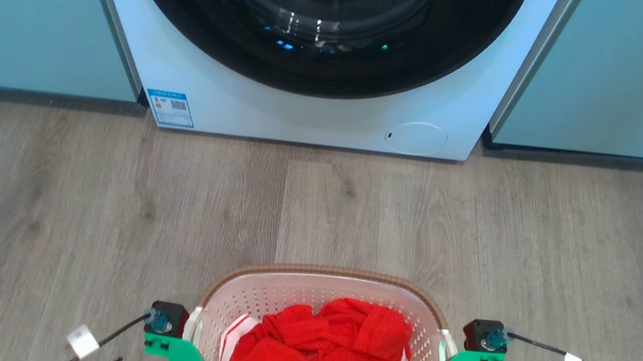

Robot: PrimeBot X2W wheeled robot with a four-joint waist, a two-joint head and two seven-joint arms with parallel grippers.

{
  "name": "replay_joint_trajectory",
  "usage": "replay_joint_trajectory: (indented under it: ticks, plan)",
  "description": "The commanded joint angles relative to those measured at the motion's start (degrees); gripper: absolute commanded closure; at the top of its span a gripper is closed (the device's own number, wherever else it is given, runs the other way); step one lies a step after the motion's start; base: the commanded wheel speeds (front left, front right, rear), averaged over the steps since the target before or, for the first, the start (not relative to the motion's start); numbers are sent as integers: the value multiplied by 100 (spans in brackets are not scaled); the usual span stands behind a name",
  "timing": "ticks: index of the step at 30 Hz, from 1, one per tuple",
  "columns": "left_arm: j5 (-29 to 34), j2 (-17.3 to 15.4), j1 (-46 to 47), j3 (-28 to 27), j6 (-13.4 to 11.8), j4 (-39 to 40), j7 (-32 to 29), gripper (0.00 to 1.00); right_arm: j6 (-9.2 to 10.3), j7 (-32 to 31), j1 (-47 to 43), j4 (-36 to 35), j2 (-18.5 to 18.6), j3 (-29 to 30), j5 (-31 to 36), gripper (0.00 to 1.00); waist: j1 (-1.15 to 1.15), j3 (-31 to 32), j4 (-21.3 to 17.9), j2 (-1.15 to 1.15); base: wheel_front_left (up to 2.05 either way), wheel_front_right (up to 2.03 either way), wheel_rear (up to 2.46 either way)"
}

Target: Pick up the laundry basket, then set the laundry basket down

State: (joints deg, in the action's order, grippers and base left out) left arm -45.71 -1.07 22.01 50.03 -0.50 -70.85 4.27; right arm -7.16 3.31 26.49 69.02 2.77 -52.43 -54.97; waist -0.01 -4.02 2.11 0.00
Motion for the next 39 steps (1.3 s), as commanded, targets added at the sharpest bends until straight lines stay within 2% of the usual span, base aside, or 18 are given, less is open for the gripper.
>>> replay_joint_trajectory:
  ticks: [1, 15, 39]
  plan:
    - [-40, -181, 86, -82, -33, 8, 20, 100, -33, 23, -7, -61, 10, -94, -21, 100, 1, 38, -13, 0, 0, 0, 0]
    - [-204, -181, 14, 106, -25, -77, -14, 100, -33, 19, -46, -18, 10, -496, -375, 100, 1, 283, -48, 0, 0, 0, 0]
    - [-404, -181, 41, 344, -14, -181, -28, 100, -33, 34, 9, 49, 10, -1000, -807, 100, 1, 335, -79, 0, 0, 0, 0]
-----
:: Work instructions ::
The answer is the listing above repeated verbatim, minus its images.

:: Exercise solution ::
Robot: PrimeBot X2W wheeled robot with a four-joint waist, a two-joint head and two seven-joint arms with parallel grippers.

{
  "name": "replay_joint_trajectory",
  "usage": "replay_joint_trajectory: (indented under it: ticks, plan)",
  "description": "The commanded joint angles relative to those measured at the motion's start (degrees); gripper: absolute commanded closure; at the top of its span a gripper is closed (the device's own number, wherever else it is given, runs the other way); step one lies a step after the motion's start; base: the commanded wheel speeds (front left, front right, rear), averaged over the steps since the target before or, for the first, the start (not relative to the motion's start); numbers are sent as integers: the value multiplied by 100 (spans in brackets are not scaled); the usual span stands behind a name",
  "timing": "ticks: index of the step at 30 Hz, from 1, one per tuple",
  "columns": "left_arm: j5 (-29 to 34), j2 (-17.3 to 15.4), j1 (-46 to 47), j3 (-28 to 27), j6 (-13.4 to 11.8), j4 (-39 to 40), j7 (-32 to 29), gripper (0.00 to 1.00); right_arm: j6 (-9.2 to 10.3), j7 (-32 to 31), j1 (-47 to 43), j4 (-36 to 35), j2 (-18.5 to 18.6), j3 (-29 to 30), j5 (-31 to 36), gripper (0.00 to 1.00); waist: j1 (-1.15 to 1.15), j3 (-31 to 32), j4 (-21.3 to 17.9), j2 (-1.15 to 1.15); base: wheel_front_left (up to 2.05 either way), wheel_front_right (up to 2.03 either way), wheel_rear (up to 2.46 either way)"
}

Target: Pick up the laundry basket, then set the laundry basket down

State: (joints deg, in the action's order, grippers and base left out) left arm -45.71 -1.07 22.01 50.03 -0.50 -70.85 4.27; right arm -7.16 3.31 26.49 69.02 2.77 -52.43 -54.97; waist -0.01 -4.02 2.11 0.00
Motion for the next 39 steps (1.3 s), as commanded, targets added at the sharpest bends until straight lines stay within 2% of the usual span, base aside, or 18 are given, less is open for the gripper.
>>> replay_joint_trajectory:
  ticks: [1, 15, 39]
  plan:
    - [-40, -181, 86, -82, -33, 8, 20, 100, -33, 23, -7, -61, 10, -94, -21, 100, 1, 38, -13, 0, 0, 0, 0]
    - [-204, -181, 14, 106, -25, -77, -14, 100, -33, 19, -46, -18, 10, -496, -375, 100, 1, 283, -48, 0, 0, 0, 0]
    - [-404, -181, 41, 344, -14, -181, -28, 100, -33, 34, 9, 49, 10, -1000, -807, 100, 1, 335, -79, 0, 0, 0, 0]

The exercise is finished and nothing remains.